No tournaments. Quarantine in New Zealand. Closed training facilities. Postponed Olympic Games. Lacking motivation. 2020 was becoming a real issue for the Olympic hopefuls.

However, Leydon-Davis didn’t see it all as ‘gloom and doom’, instead seizing the opportunity to reflect and grow as a player.

“It was a unique opportunity to sit down and reassess. The year become a push, pause, push, pause process, but with everything essentially pushed back 12 months, it has given us an extra window to grow and develop partnerships”, says Oliver.

Over 10 weeks were spent in quarantine or isolation (as per the New Zealand government requirements), so Leydon-Davis was one of many that had to shake up their usual training routine.

“Our coach, Rikke, had set us up with a training diary and it was the acceptance and good communication between our team which helped us to make the most of the eight weeks of [the first] lockdown.”

Like many others, mental health was at risk as player’s faced greater independence and isolation away from their usual environments of training. For Leydon-Davis, this was an eye-opener for the importance of self-reflection and methods for coping with negative thoughts.

“I have become more aware of my thoughts and it was a raw exposure of how you talk to yourself. It was revealing where I can get better in my life.”

“I can be a harsh critic and set high standards for myself.

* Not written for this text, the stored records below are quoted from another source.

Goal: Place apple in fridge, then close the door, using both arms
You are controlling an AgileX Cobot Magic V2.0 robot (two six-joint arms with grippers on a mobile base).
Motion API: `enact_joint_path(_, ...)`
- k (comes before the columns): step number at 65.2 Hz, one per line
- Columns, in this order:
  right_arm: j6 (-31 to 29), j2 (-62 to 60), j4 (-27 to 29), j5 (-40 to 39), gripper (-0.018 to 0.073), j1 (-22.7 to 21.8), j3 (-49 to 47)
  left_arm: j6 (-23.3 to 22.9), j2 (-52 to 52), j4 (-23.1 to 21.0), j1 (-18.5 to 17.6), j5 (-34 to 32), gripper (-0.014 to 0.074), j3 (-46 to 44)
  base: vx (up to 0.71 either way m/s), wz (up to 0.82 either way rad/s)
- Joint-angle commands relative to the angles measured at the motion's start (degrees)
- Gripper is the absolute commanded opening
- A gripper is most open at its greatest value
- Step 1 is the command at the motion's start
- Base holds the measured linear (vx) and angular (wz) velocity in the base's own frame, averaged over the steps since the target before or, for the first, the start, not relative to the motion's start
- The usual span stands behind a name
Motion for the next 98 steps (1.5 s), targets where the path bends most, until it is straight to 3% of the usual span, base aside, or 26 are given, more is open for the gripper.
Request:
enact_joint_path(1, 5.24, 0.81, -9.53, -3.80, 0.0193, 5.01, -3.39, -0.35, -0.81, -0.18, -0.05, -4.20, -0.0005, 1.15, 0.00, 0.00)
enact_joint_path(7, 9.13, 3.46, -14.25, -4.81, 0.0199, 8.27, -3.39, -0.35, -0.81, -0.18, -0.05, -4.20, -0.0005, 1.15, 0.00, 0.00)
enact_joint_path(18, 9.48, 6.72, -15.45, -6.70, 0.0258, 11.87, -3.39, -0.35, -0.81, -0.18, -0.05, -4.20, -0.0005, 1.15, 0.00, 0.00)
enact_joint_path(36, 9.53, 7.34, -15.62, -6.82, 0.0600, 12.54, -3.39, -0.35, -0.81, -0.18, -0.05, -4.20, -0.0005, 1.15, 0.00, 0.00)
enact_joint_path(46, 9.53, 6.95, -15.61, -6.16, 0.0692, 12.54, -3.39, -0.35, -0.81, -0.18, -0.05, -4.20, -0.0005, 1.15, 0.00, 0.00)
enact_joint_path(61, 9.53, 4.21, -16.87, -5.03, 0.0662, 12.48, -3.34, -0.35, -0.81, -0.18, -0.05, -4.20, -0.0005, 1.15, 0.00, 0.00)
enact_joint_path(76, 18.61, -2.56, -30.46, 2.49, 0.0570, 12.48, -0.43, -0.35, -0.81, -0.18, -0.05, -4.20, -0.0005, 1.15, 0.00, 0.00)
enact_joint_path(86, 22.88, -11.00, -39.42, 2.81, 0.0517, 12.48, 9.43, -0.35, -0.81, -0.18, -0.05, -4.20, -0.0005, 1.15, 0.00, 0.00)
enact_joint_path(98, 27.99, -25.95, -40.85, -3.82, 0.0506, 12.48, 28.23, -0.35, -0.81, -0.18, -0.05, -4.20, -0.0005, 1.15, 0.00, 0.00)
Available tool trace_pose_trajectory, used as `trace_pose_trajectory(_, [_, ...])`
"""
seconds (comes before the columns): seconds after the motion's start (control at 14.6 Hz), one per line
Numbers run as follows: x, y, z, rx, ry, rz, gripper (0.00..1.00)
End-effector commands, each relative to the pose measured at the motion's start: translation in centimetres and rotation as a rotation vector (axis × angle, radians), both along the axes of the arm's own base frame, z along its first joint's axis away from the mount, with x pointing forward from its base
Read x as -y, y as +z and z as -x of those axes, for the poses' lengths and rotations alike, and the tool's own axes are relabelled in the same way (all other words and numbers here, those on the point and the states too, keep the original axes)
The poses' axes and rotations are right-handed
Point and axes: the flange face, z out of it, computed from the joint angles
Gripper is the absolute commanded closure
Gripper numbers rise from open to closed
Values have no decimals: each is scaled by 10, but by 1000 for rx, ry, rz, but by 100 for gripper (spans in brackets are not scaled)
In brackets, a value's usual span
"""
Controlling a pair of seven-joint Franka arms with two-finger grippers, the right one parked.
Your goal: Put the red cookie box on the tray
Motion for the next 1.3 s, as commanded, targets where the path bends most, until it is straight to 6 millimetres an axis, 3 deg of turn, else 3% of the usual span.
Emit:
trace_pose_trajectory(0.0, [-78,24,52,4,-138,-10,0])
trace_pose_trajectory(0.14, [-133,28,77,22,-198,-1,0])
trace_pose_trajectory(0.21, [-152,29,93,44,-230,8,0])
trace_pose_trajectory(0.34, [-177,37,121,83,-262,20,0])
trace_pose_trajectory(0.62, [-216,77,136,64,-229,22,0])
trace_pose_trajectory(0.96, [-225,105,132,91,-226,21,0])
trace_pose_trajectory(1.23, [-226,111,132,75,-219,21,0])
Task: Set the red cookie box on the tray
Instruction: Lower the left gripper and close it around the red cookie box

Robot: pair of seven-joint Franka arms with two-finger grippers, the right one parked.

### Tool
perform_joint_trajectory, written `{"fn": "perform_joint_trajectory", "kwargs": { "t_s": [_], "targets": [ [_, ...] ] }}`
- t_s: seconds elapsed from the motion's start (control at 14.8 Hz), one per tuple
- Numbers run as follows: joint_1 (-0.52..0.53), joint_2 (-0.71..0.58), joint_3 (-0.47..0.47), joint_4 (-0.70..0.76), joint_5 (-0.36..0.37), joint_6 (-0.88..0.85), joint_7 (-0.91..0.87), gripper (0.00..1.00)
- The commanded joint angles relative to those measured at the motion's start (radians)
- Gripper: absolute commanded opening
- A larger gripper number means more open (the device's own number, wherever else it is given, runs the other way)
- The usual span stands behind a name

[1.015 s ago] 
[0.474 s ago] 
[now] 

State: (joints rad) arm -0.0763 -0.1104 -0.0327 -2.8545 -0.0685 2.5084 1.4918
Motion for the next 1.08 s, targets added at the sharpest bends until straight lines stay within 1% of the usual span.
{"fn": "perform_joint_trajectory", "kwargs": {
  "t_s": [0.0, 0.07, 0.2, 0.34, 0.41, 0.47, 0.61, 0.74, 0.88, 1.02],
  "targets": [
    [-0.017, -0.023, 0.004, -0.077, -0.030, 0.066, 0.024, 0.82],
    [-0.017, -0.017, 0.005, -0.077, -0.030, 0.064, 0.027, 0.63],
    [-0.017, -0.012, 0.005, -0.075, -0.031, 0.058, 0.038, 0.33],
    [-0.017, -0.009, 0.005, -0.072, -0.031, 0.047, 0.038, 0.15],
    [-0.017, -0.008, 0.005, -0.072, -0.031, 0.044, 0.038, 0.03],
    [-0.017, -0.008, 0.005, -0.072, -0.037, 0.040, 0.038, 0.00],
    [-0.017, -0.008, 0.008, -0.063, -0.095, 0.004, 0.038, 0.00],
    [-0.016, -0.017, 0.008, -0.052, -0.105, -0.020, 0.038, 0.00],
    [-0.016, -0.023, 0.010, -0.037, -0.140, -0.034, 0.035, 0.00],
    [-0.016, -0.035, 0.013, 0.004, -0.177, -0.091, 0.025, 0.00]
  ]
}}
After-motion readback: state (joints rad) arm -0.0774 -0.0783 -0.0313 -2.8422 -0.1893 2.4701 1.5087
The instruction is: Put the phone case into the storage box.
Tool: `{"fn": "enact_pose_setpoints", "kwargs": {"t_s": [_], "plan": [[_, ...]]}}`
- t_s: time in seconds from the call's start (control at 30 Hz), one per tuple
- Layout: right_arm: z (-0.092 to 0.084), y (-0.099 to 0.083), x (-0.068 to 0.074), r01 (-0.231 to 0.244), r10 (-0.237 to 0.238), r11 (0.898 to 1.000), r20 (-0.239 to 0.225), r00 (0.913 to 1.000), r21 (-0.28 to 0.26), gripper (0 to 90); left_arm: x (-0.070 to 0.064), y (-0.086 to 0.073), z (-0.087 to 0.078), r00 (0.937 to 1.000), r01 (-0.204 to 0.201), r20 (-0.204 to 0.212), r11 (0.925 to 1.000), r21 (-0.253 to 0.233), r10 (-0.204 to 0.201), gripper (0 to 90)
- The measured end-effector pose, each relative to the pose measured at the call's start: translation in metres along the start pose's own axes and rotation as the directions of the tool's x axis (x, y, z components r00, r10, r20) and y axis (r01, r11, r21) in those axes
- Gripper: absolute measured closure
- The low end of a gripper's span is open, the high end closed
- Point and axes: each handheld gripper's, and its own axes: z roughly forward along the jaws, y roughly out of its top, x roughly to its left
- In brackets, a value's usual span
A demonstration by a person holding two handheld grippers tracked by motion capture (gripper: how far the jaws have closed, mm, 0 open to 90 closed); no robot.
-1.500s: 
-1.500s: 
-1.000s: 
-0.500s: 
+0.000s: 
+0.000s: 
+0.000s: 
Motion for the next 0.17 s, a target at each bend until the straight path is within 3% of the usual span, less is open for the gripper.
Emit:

There were some tough days where I had to deal with negative self-talk. So, I turned to books to look for mental health models. You notice patterns in your behaviour and learn how to cope with these,” says Leydon-Davis.

“The athlete mindset of control was so important here, as we have to acknowledge that there are some things that we can’t control, but we must maintain a level of self-awareness and self-control to stay focussed, and – particularly as a doubles player – hold each other accountable. Thankfully, we are motivated and we fed off each other, documenting our activities throughout lockdown.”

The trio from New Zealand are now back on court together following New Zealand’s successful battle with the COVID-19 pandemic and the (currently) relaxed lockdown laws. Now, they eagerly await for the easing of tight border controls and the resurgence of international badminton to storm ahead with their Olympic qualification campaign.